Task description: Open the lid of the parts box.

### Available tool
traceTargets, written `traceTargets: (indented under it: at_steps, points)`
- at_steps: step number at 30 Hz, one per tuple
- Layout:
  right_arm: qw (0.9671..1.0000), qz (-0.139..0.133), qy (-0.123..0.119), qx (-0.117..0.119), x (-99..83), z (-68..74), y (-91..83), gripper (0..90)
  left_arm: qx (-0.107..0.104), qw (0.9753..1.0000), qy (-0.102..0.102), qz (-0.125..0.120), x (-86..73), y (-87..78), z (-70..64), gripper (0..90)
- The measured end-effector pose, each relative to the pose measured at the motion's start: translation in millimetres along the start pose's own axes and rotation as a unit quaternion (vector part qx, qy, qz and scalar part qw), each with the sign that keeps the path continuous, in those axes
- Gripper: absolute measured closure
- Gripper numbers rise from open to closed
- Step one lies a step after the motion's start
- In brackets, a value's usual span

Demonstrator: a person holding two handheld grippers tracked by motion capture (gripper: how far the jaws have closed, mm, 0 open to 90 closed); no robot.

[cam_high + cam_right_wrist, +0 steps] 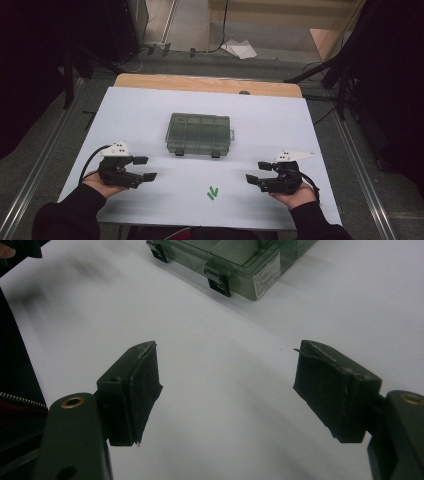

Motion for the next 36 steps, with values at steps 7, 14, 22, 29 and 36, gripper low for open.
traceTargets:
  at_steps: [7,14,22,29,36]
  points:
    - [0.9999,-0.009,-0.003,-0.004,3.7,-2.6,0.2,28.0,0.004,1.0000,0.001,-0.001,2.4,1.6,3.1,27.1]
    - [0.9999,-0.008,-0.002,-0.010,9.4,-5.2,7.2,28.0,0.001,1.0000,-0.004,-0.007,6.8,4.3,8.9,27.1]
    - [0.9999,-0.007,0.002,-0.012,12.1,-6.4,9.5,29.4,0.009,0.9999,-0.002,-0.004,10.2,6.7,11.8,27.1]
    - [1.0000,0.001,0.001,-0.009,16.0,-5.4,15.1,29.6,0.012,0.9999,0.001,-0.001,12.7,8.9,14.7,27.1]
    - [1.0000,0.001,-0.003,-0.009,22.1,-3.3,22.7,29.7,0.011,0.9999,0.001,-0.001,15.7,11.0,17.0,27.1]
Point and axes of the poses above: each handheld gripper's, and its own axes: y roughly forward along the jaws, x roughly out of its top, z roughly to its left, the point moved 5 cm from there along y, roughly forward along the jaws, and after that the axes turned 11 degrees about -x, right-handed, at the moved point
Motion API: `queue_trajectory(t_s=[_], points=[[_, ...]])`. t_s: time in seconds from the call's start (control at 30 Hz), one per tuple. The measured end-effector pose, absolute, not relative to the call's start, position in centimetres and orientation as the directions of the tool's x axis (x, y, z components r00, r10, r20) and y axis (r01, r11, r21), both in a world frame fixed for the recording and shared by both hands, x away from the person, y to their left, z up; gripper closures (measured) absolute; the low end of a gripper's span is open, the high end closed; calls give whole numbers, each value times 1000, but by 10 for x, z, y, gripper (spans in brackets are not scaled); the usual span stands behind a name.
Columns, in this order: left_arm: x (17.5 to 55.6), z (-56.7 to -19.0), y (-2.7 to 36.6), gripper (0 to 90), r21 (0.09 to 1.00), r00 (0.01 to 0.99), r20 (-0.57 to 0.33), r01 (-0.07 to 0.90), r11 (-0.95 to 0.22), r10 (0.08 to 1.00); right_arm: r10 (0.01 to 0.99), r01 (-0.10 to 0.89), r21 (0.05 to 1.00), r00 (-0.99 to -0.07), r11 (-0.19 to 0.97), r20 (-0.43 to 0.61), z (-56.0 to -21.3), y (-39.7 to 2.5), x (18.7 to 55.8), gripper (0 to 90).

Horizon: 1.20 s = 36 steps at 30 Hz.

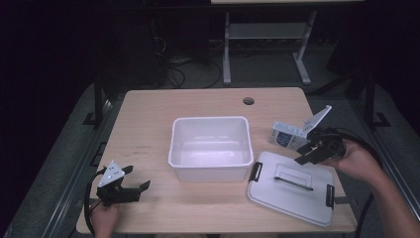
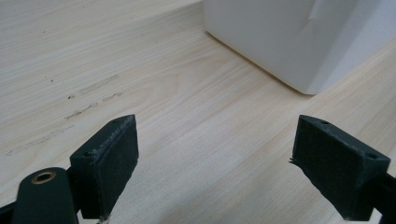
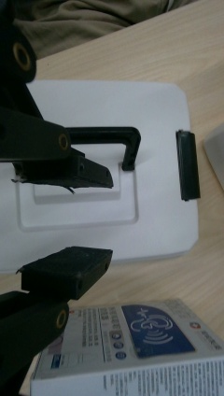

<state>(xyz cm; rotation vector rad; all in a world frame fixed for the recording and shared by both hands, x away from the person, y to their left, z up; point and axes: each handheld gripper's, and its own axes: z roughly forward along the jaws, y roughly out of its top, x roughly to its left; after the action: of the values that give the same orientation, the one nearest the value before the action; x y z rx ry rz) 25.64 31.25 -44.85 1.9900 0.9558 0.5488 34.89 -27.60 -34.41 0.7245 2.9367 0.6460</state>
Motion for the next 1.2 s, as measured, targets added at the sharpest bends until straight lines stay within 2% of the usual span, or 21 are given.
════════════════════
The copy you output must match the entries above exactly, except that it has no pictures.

RESPONSE TO THIS EXERCISE
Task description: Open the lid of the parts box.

### Available tool
traceTargets, written `traceTargets: (indented under it: at_steps, points)`
- at_steps: step number at 30 Hz, one per tuple
- Layout:
  right_arm: qw (0.9671..1.0000), qz (-0.139..0.133), qy (-0.123..0.119), qx (-0.117..0.119), x (-99..83), z (-68..74), y (-91..83), gripper (0..90)
  left_arm: qx (-0.107..0.104), qw (0.9753..1.0000), qy (-0.102..0.102), qz (-0.125..0.120), x (-86..73), y (-87..78), z (-70..64), gripper (0..90)
- The measured end-effector pose, each relative to the pose measured at the motion's start: translation in millimetres along the start pose's own axes and rotation as a unit quaternion (vector part qx, qy, qz and scalar part qw), each with the sign that keeps the path continuous, in those axes
- Gripper: absolute measured closure
- Gripper numbers rise from open to closed
- Step one lies a step after the motion's start
- In brackets, a value's usual span

Demonstrator: a person holding two handheld grippers tracked by motion capture (gripper: how far the jaws have closed, mm, 0 open to 90 closed); no robot.

[cam_high + cam_right_wrist, +0 steps] 

Motion for the next 36 steps, with values at steps 7, 14, 22, 29 and 36, gripper low for open.
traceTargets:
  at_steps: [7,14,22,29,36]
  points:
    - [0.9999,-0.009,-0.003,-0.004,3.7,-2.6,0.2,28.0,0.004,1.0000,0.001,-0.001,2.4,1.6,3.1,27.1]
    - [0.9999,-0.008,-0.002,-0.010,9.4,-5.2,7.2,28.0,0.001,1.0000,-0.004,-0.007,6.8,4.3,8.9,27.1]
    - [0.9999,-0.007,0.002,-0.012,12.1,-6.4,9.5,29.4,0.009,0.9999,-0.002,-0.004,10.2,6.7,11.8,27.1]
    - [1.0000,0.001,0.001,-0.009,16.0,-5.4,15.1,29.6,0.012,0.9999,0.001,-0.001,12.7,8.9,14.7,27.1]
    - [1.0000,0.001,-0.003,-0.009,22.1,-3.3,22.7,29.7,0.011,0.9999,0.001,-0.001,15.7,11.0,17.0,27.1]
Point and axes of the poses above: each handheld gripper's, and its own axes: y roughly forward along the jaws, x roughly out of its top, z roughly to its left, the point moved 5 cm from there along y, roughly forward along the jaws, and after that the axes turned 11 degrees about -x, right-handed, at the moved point
Motion API: `queue_trajectory(t_s=[_], points=[[_, ...]])`. t_s: time in seconds from the call's start (control at 30 Hz), one per tuple. The measured end-effector pose, absolute, not relative to the call's start, position in centimetres and orientation as the directions of the tool's x axis (x, y, z components r00, r10, r20) and y axis (r01, r11, r21), both in a world frame fixed for the recording and shared by both hands, x away from the person, y to their left, z up; gripper closures (measured) absolute; the low end of a gripper's span is open, the high end closed; calls give whole numbers, each value times 1000, but by 10 for x, z, y, gripper (spans in brackets are not scaled); the usual span stands behind a name.
Columns, in this order: left_arm: x (17.5 to 55.6), z (-56.7 to -19.0), y (-2.7 to 36.6), gripper (0 to 90), r21 (0.09 to 1.00), r00 (0.01 to 0.99), r20 (-0.57 to 0.33), r01 (-0.07 to 0.90), r11 (-0.95 to 0.22), r10 (0.08 to 1.00); right_arm: r10 (0.01 to 0.99), r01 (-0.10 to 0.89), r21 (0.05 to 1.00), r00 (-0.99 to -0.07), r11 (-0.19 to 0.97), r20 (-0.43 to 0.61), z (-56.0 to -21.3), y (-39.7 to 2.5), x (18.7 to 55.8), gripper (0 to 90).

Horizon: 1.20 s = 36 steps at 30 Hz.


<state>(xyz cm; rotation vector rad; all in a world frame fixed for the recording and shared by both hands, x away from the person, y to their left, z up; point and axes: each handheld gripper's, and its own axes: z roughly forward along the jaws, y roughly out of its top, x roughly to its left; after the action: of the values that give the same orientation, the one nearest the value before the action; x y z rx ry rz) 25.64 31.25 -44.85 1.9900 0.9558 0.5488 34.89 -27.60 -34.41 0.7245 2.9367 0.6460</state>
Motion for the next 1.2 s, as measured, targets added at the sharpest bends until straight lines stay within 2% of the usual span, or 21 are given.

No further output is needed.